Irena report highlights sharp falls in global cost of clean energy
The latest report from the International Renewable Energy Agency (Irena) shows a sharp fall in cost of renewable energy technologies between 2010 and 2021, with the levelised cost of PV solar falling by 88 per cent over this period
A new report from the International Renewable Energy Agency (Irena) shows that between 2010 and 2021 the global weighted average levelized cost of electricity (LCOE) of newly commissioned utility‑scale solar PV projects declined by a remarkable 88 per cent. By the same measure, onshore wind projects fell by 68%, concentrated solar power (CSP) projects by 68 per cent, and offshore wind projects by 60 per cent.
Irena’s report ‘Renewable Power Generation Costs in 2021’, published this week, sees the momentum continuing through last year, when the LCOE of new utility-scale solar PV fell by 13 per cent year-on-year to $0.048/kWh, new onshore wind projects fell by 15 per cent year‑on‑year to $0.033/kWh, and offshore wind projects declined 13 per cent to $0.075/kWh.
The exception in 2021 was CSP in 2021, which by Irena’s measure saw LCOE rise 7 per cent year-on-year to $0.114/kWh. This was largely attributable to the fact that, according to Irena, just one such plant was commissioned last year.
These numbers reflect what Irena calls ‘seismic’ change in the market position of renewables. Its significance is seen in one key measure, that the lifetime costs per kWh of new solar and wind capacity added in Europe in 2021 will average at least four to six times less than the marginal generating costs of fossil fuels in 2022.
Irena’s report shows the rising capability of renewable energy to add important economic gains to its clear environmental benefits. It greatly expands energy security and delivers economic benefits in terms of significant cost savings to countries that adopt renewable energy on large scale.
The report says that new renewable capacity added worldwide in 2021 could reduce electricity generation costs in 2022 by at least $55 billion. It estimates that in Europe, between January and May of this year, solar and wind generation led to avoided fossil fuel imports of at least $50 billion, predominantly natural gas.
Irena anticipates the cost advantages of renewables will continue, despite the current inflationary and supply chain pressures on them. For example, prices of polysilicon for solar panels have surged to their highest level since 2011, according to recent reports.

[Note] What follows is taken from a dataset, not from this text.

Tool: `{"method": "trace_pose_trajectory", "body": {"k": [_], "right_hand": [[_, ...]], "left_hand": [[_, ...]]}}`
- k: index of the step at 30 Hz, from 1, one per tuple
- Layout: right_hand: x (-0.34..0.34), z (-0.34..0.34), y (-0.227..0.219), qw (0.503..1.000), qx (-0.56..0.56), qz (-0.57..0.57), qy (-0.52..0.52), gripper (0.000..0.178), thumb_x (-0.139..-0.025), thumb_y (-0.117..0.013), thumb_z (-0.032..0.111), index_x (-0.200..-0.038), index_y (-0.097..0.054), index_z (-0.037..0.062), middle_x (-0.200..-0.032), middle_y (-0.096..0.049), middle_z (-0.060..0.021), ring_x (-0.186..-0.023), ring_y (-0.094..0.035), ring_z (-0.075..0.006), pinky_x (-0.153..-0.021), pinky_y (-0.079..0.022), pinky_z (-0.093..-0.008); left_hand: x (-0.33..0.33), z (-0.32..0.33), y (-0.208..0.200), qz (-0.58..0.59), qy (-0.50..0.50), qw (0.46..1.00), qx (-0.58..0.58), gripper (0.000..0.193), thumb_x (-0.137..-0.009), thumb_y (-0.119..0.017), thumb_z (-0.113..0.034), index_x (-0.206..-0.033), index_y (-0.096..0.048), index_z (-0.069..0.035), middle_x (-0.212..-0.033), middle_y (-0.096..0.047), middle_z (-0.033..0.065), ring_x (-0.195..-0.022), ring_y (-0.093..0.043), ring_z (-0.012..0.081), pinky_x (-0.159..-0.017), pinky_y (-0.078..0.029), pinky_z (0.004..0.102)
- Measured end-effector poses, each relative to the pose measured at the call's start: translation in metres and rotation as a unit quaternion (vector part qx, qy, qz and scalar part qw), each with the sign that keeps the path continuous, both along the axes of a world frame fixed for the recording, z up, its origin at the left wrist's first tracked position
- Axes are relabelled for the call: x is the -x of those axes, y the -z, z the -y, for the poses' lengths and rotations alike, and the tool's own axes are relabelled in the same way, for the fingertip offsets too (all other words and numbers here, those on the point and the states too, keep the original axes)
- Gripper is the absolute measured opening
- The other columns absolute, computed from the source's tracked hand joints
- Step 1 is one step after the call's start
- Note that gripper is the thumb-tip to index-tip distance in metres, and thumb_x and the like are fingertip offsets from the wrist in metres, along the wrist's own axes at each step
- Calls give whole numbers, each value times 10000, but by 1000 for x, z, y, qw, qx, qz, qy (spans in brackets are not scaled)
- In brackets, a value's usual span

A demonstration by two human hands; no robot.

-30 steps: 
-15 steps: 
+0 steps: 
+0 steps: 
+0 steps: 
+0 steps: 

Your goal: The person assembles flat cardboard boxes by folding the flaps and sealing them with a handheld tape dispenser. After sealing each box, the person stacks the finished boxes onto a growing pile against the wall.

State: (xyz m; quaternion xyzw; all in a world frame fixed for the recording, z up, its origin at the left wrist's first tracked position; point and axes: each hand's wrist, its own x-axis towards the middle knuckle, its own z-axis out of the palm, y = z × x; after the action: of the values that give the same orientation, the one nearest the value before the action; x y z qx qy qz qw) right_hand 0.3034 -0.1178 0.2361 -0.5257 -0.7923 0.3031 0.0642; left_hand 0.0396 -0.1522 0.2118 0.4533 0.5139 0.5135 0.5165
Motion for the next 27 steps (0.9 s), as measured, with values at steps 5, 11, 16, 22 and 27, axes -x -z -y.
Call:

The agency acknowledges that price pressure on materials costs will likely be more pronounced this year than last. It estimates that solar PV module prices might average a fifth more than they did in 2020. But the actual impact of inflation on LCOE for solar PV and onshore wind is likely to be modest, Irena says, with costs rising this year approximately 2-4 per cent for utility-scale solar PV and 4-9 per cent for onshore wind.
Overall, Irena remains sanguine about renewables’ market advantages, vis-à-vis fossil fuels, asserting that higher costs will be outweighed many times over by the economic benefit of new renewable capacity. This is especially the case considering that high fossil fuel prices already experienced in 2022 are likely to continue.
The agency’s data is derived from 21,000 renewable power generation projects in its Renewable Cost Database, although none of the cost data comes from MENA or African countries.
In terms of actual renewable electricity generation by region, Africa and the Middle East remain close the bottom in comparison of world regions, according to recent Irena data.
In April, Energy & Utilities reported on Irena’s ‘Renewable Capacity Statistics 2022’ report, which shows that a total of 257GW of new renewables capacity was installed in 2021, which accounted for a record 81 per cent of all the new installed capacity in the power sector.
The same report showed that renewable energy share of electricity capacity in the world has reached 38.3 per cent, while in Africa (including North Africa) it is now 23.1 per cent, and in the Middle East (including Iran) it is 7.4 per cent. Hydropower continues as the dominant form of renewable energy in these regions, constituting approximately 65 per cent of renewable capacity in each of them.
Yet the Middle East and Africa have rode the global trend in making impressive gains in renewables, with exponential increases in solar energy capacity in the past ten years. Total installed capacity in solar power as of the end of last year was 11.4GW in Africa and 8.4GW in the Middle East, according to Irena.